Opinion articles provide independent perspectives on key community issues, separate from our newsroom reporting.

Letters to the Editor

Sen. McConnell wants our memory of the Jan. 6 Capitol riot to go away. It shouldn’t.

Jan. 6 commission

Regarding “Republican leaders line up against Capitol riot inquiry,” (May 20):

Senate Minority Leader Mitch McConnell’s efforts to oppose a commission to investigate the Jan. 6 Capitol riot is an admission that Republicans want our collective memory of that day to go away.

McConnell’s objection muddies the waters. Congress’ investigation ought not focus on catching intruders or on the missteps by police and the National Guard. Jan. 6 was an historic breakdown in our democracy.

It revealed complicity among elected officials, including the president, against our electoral and judicial institutions. These are no small matters that we simply need to move on from.

Jan. 6 revealed distorted values in the core of congressional Republicans who objected to 2020 election results. Now, that distortion has spread to their majority, which thinks that keeping their power is more important than understanding the internal threat to our democracy, and answering that threat.

Congressional Republicans don’t want an investigation that can reveal that they are the threat.

Don Clement, Greenville

Voter suppression

“Stop the Steal” was a rallying cry of Republicans trying to cast doubt on Joe Biden’s 2020 presidential election victory.

The Democrats should appropriate the “Stop the Steal” slogan for there is a very real voting-rights steal underway.

It is being perpetrated by Republican-controlled legislatures and states across the land. Its elements area a myriad of targeted voter suppression efforts, gerrymandering, and even efforts to strip selected local election boards of their powers and vest those powers in the GOP-controlled legislatures.
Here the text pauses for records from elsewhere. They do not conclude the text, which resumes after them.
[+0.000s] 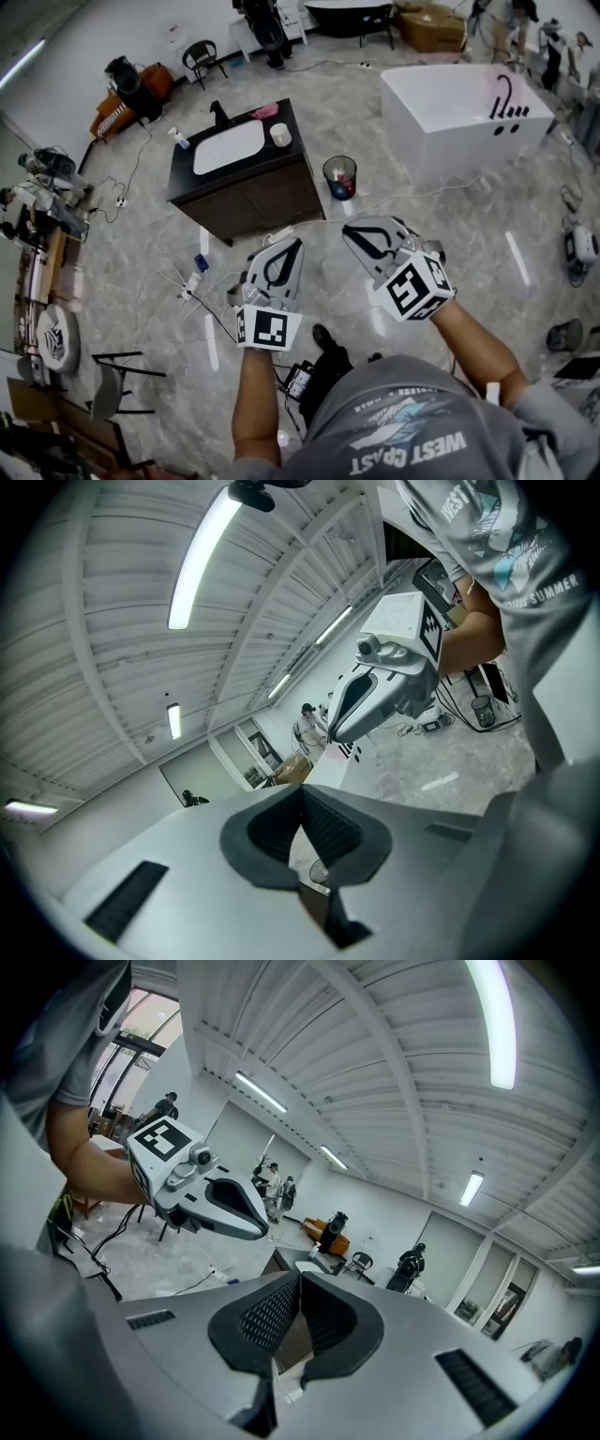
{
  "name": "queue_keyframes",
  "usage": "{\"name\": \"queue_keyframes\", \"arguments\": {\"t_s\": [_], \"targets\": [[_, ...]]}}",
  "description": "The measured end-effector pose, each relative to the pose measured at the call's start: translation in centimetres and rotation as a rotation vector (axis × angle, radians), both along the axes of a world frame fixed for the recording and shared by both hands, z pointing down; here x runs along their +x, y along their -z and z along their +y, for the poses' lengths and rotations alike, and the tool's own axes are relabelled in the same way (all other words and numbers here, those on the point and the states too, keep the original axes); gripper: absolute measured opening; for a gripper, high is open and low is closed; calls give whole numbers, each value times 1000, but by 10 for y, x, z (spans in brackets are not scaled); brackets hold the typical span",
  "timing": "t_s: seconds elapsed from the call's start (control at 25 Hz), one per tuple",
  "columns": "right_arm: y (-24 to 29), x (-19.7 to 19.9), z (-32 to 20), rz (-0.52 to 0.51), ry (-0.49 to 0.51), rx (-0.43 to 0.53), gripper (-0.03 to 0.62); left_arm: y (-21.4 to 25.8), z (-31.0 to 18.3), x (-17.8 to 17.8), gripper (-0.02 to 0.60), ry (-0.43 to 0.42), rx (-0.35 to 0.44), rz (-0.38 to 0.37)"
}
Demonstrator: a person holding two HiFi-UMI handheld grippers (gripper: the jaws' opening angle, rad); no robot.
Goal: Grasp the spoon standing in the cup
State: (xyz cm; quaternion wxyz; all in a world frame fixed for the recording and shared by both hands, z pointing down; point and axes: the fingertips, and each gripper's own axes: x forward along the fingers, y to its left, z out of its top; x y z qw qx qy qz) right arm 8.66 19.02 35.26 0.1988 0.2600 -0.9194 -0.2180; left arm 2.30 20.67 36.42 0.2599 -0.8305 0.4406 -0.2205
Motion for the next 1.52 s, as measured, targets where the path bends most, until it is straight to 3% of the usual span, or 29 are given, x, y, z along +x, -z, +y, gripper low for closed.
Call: {"name": "queue_keyframes", "arguments": {"t_s": [0.36,0.84,1.0,1.08,1.16,1.36,1.52], "targets": [[-6,-24,-37,15,-59,-18,32,-7,-40,-25,2,-73,-18,7],[-5,-106,-110,1,-136,-43,34,3,-117,-107,2,-143,-6,30],[4,-132,-139,39,-145,-13,34,16,-144,-132,2,-145,35,64],[1,-149,-153,44,-144,-9,34,14,-158,-144,2,-154,51,28],[-12,-162,-150,35,-156,-43,32,-2,-158,-154,2,-169,7,4],[-10,-172,-170,62,-164,-46,34,-1,-183,-164,2,-189,7,102],[-13,-179,-192,78,-170,-51,34,-8,-205,-172,2,-191,-7,119]]}}
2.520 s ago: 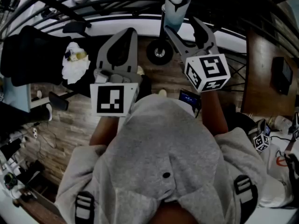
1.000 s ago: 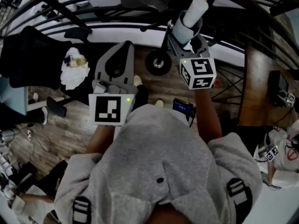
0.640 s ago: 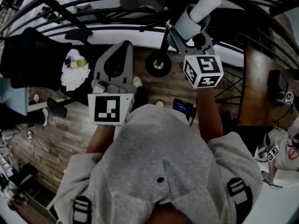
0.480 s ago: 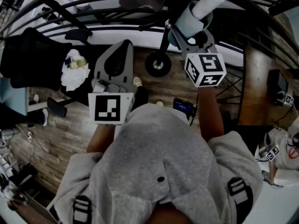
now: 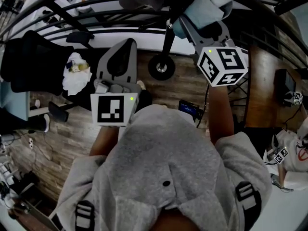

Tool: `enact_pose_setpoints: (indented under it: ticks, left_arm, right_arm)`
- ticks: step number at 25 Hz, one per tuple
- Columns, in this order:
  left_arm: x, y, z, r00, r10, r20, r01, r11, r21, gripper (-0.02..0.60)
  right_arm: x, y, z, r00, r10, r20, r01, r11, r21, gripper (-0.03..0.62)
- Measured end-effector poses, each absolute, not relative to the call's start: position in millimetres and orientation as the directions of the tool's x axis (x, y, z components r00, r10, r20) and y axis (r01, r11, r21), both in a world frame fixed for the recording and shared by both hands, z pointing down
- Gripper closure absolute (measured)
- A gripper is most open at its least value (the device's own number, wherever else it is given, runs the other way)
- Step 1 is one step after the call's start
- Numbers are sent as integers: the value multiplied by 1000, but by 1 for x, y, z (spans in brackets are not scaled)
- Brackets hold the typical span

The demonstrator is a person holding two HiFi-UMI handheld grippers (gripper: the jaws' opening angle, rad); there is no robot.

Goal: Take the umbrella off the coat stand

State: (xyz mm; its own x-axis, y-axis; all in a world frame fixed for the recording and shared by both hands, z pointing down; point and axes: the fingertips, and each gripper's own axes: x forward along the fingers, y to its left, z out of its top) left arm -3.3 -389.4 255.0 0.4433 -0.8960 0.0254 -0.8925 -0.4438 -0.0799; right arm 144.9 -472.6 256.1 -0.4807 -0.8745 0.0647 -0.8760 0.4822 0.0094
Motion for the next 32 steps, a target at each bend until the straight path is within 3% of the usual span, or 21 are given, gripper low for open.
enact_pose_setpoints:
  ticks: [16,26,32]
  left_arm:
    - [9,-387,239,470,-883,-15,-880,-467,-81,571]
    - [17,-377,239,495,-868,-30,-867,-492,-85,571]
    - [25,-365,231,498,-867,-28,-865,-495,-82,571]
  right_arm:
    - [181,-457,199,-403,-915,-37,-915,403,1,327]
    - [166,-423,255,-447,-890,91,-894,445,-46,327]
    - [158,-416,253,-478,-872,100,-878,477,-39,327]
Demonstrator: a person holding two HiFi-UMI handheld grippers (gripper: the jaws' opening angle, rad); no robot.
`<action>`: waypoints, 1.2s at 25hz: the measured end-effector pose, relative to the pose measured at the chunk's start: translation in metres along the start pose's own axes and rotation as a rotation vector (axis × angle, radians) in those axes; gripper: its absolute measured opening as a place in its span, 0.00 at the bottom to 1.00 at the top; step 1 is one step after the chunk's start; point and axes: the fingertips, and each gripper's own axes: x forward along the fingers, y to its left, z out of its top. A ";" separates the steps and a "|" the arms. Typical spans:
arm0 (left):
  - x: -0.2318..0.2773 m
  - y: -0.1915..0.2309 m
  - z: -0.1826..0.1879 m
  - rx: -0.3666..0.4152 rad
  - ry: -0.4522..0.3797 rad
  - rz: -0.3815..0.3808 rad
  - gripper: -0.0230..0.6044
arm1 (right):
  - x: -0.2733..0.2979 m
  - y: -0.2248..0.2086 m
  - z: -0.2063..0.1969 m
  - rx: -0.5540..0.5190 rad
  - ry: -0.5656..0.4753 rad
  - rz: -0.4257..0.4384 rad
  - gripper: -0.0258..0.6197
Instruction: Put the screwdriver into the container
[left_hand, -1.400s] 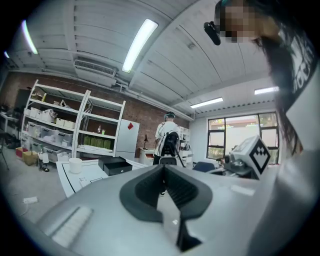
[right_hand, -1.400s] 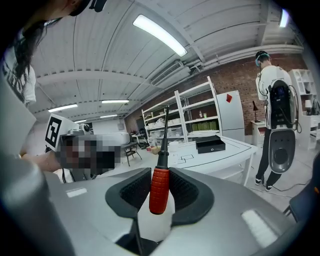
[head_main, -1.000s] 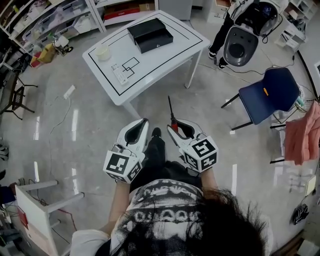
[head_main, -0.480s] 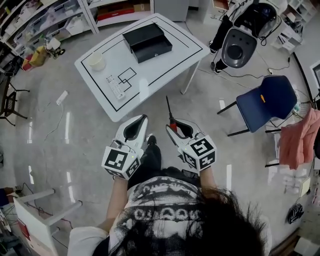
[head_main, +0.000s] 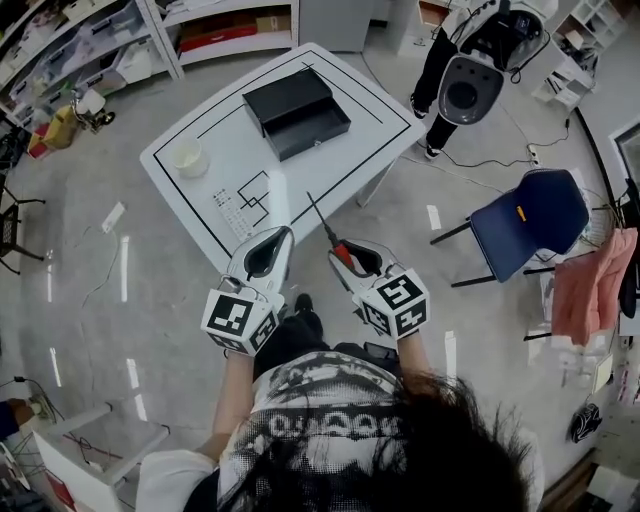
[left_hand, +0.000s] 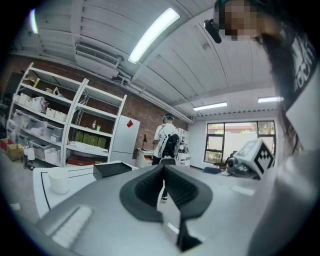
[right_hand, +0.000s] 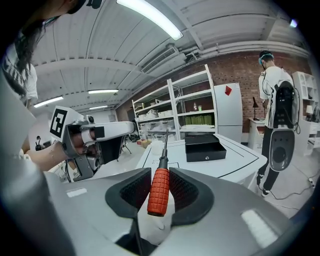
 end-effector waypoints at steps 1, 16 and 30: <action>0.004 0.009 0.000 -0.002 0.003 -0.004 0.04 | 0.009 -0.002 0.005 0.000 0.002 -0.001 0.21; 0.029 0.093 -0.004 -0.042 0.016 0.021 0.04 | 0.089 -0.032 0.035 -0.038 0.058 -0.030 0.20; 0.068 0.112 0.016 -0.035 -0.002 0.055 0.04 | 0.113 -0.088 0.087 -0.118 0.029 -0.028 0.20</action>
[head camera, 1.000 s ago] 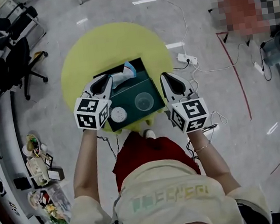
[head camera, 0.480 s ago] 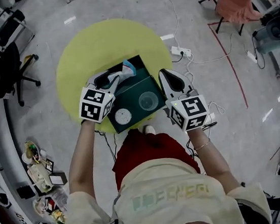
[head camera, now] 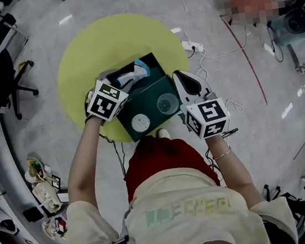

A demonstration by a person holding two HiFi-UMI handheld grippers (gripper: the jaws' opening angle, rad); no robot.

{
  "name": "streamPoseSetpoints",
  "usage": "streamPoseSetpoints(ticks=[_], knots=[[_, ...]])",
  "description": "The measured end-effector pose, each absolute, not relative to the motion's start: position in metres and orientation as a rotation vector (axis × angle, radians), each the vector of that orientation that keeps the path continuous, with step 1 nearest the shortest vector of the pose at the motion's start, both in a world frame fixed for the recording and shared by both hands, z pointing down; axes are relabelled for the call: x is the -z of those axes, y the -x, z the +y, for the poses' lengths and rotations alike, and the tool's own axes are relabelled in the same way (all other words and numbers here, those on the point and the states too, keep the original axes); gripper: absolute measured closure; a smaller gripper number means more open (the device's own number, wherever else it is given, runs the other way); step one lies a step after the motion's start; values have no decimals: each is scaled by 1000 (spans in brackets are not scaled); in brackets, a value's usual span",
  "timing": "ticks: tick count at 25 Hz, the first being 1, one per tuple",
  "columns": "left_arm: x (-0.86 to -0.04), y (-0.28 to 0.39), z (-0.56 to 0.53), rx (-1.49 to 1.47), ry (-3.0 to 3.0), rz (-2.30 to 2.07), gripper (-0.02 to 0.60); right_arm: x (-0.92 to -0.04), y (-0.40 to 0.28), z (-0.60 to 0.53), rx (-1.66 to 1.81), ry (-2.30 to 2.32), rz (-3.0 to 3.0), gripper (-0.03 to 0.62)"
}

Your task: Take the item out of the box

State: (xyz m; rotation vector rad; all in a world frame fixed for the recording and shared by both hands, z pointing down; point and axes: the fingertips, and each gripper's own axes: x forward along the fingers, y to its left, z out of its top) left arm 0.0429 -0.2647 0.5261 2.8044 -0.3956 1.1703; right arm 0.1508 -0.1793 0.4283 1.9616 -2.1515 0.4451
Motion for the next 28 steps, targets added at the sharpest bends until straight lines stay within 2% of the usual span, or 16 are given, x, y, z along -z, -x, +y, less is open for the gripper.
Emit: streamPoseSetpoints(ticks=[15, 28], knots=[[-574, -63, -261, -1459, -2829, -62, 370, -439, -137, -208, -500, -1864, -2088, 557], [-604, -60, -263, -1700, -2841, -9, 354, -451, -133, -219, -549, -1796, -2078, 557]])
Via the 2020 election and the perilous defeat of the Jan. 6 insurrectionists the country narrowly averted a plunge into a very dark place. The Republican legislative actions indicate a lack of faith in a properly functioning democracy, so, unfortunately, the dark place still beckons.

Thomas McKee, Cary

Budget priorities

Regarding “Sky-high military spending needs to be reined in,” (May 17 Opinion):

This op-ed concerning runaway military spending cites the ”opportunity cost” of a Defense Department budget that’s 95 times the budget of the Centers for Disease Control and Prevention. It also notes that President Biden’s proposed defense budget includes $30 billion for new nuclear weapons.

Have we learned nothing from the past 14 months of pandemic?

While such enormous sums are spent on nuclear weapons which everyone hopes will never be used, a foe called COVID-19 has shown our country’s health care sector to be embarrassingly unprepared.

Lyle Adley-Warrick, Raleigh

Durham tax hikes

Regarding “Durham city manager proposes new public safety measures, property tax increase,” (May 14) and related articles:

Durham taxpayers are not a cash register for the Durham City Council and Durham County commissioners to tap anytime they want to spend more money. The city and county boards must learn to live within their means. They cannot fund whatever programs they would like and give all the raises and bonuses they want.

Cut proposed spending so that property tax increases are no more than a combined 2% for city residents.

Barbara Jacobs, Durham

Abortion, the GOP

It is possible for reasonable people to disagree on whether abortion should be legal or easily available? I believe it should be legal, but I can understand how others believe otherwise. It’s not a crazy point of view, just one I disagree with.

What is crazy is how the Republican Party, which supposedly stands for small government, believes that the government should be the one who decides whether or not a woman can get an abortion.

This interference into a woman’s most personal decision is not the essence of small government, but rather the way that the Republicans have marketed themselves to evangelical and other religious voters over the past several decades. It is the height of hypocrisy to say “the government should stay out of people’s lives except when we say it shouldn’t”.

Steve Kutay, Raleigh

COVID vaccines

The NC Bioscience Organization is disappointed that the Biden administration supports waiving critical intellectual property protections for U.S. COVID-19 vaccines.

This decision, known as a TRIPS waiver, breaks faith with American innovators, punishes our life sciences industry, and will delay the delivery of COVID vaccines around the globe.

The president should follow through on his pledge to make the U.S. the world’s “arsenal of vaccines.” This policy leads in the opposite direction.

Intellectual property protections are the lifeblood any industry driven by innovation. North Carolina, home to many early stage and biopharmaceutical manufacturing companies, could see a particularly severe impact.

We urge the president to protect American companies and avoid setting a precedent that undermines the entire U.S. innovation economy.